Comes this story from the Ukraine that I just couldn’t pass up: “Croc gulps phone, starts ringing.” That’s how the headline read. A woman taking a photo with her cell phone at a zoo leaned over the crocodile pen — always a wise thing to do, lean over a crocodile pen! — and dropped it. Mistaking it for a dead chicken, and not realizing he would have to assume the 2-year cell phone contract with additional data and text charges, the croc swallowed it.
Zookeepers didn’t believe the woman’s story until the croc started ringing, and checking his stocks, and tweeting that the zoo food made a wombat puke purple for a week.
Worse still, the poor croc isn’t eating anymore. His handlers say he’s lethargic and listless. Sits around in his pajamas all day checking e-mail and playing with phone apps of talking cats.
Like millions of cell phone junkies, he’s hooked on his new phone.
I have a new phone myself and I’m starting to feel a bit like that poor Ukranian croc (who is actually African, but likes to winter in the Ukraine because there’s less pollen). Gone is my old phone which, strangely enough, pretty much did only one thing: made phone calls. Here is my new phone which, strangely enough, pretty much can do everything BUT make phone calls. In fact, I’ve had it a couple weeks and still haven’t made one.
I have, however, learned that it can create a WIFI hotspot, allowing me to open up my own Starbucks so people can come check their e-mail for free. That at all hours of the night it will alert me to what I don’t want to know — like how thousands of e-mails are waiting for the morning to digitally digest me. (The beeping sounds like a storm of electronic raindrops falling on my roof. Or machinegun fire!)
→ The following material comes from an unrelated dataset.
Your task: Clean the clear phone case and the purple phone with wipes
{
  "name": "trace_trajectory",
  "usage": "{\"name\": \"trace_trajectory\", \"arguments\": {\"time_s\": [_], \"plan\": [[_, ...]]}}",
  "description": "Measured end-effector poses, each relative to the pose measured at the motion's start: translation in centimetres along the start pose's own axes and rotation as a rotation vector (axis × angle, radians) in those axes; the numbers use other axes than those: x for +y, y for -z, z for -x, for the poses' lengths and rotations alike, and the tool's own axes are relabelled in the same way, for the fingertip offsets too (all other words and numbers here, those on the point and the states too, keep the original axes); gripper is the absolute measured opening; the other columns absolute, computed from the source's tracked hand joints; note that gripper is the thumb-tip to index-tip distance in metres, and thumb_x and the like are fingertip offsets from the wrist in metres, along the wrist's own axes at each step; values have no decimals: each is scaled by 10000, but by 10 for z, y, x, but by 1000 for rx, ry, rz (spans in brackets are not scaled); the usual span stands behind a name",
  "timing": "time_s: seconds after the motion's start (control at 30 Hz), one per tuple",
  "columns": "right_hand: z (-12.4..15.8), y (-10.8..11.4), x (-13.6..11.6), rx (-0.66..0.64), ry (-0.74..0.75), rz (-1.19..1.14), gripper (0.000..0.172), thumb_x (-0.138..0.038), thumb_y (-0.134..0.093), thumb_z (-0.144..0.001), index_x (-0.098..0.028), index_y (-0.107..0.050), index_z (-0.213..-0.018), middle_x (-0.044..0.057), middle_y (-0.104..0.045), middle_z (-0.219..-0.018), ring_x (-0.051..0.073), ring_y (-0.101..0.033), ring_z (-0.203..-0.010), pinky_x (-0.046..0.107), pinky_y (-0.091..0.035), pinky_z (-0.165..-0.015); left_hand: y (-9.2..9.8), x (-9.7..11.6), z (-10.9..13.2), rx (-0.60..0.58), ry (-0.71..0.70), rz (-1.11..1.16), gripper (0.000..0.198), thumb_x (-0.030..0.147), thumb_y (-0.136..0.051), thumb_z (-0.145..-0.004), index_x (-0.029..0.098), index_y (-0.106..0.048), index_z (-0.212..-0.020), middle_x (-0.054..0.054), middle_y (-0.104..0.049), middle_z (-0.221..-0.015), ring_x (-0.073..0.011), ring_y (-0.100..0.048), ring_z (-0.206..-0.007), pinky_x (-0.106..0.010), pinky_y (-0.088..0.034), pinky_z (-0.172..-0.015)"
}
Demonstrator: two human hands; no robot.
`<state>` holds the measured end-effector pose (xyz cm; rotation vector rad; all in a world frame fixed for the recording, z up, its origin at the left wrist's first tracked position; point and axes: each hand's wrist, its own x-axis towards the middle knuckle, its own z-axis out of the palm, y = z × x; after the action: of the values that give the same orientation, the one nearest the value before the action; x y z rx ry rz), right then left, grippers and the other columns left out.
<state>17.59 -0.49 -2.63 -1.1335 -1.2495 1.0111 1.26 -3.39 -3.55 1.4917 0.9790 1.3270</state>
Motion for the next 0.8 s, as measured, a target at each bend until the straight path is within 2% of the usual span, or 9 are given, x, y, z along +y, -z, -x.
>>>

And it can finally let me walk along like the rest of the distracted masses, my head buried in the phone, right up until I step into an open manhole. Luckily, I can now quickly post to Facebook: “Help. LOL. Fell in sewer. More smelly than on TV. Here’s photo of broken leg with bone protruding. See everyone Saturday night. ; )”
Actually, there are only two things I really like about it — the map and weather apps. Oh, and I loaded the U.S. Army Survival Field Guide. You never know while walking to work when you might need to build a shelter or fight off a charging boar. (Don’t worry, I’m not using it in the car. I promised my wife … and Oprah.)
But otherwise, I wouldn’t say I’m all that impressed with the new “phone.” No, that’s not it. I AM impressed by what it can do, but not all that entranced or in love with what it’s turning me into. More than anything, I resent it and how it tethers me to the digital world — disconnecting me from the real one.
I’m starting to hate having that much power, that much access to information, that much communication connection, all in the palm of my hands.
No wonder the Ukranian croc doesn’t feel so well anymore. Long gone are the days of sitting there staring at the trees, enjoying the sub-zero Ukranian summer breezes or, you know, mauling the occasional mammal who wanders into the wrong pen.
No, now it’s checking e-mail all the time.
At a restaurant recently I watched a family of four barely say a word to each other. Each was so busy on their phones — checking mail, playing videogames, maybe even texting back and forth, “R U getting shrimp, because I want 1?” “Can we order an app?” takes on a whole new meaning.
And I found it quite sad. That we turn to technology and away from our own loved ones. That these new inventions — stunning and wonderful as they might be — have disconnected us from those around us … even ourselves.
But I’ve pledged not to let this happen to me. I found a little button on my mine that does something rather amazing: It takes away the smartphone’s smartness. It turns it into — gasp! — just a phone. Not forever, but at least for a while. No Internet, no data streams, no e-mails or fancy, funky alerts. While it’s clicked, people can call in and I can call out. Just like my old crappy cell phone, which I’ve really started to miss. More and more I’m realizing it’s the coolest, most high tech, most revolutionary feature on my new cutting-edge phone.
And more and more I’m realizing why that crocodile in the Ukraine is so sad. Maybe I’ll text him about the button.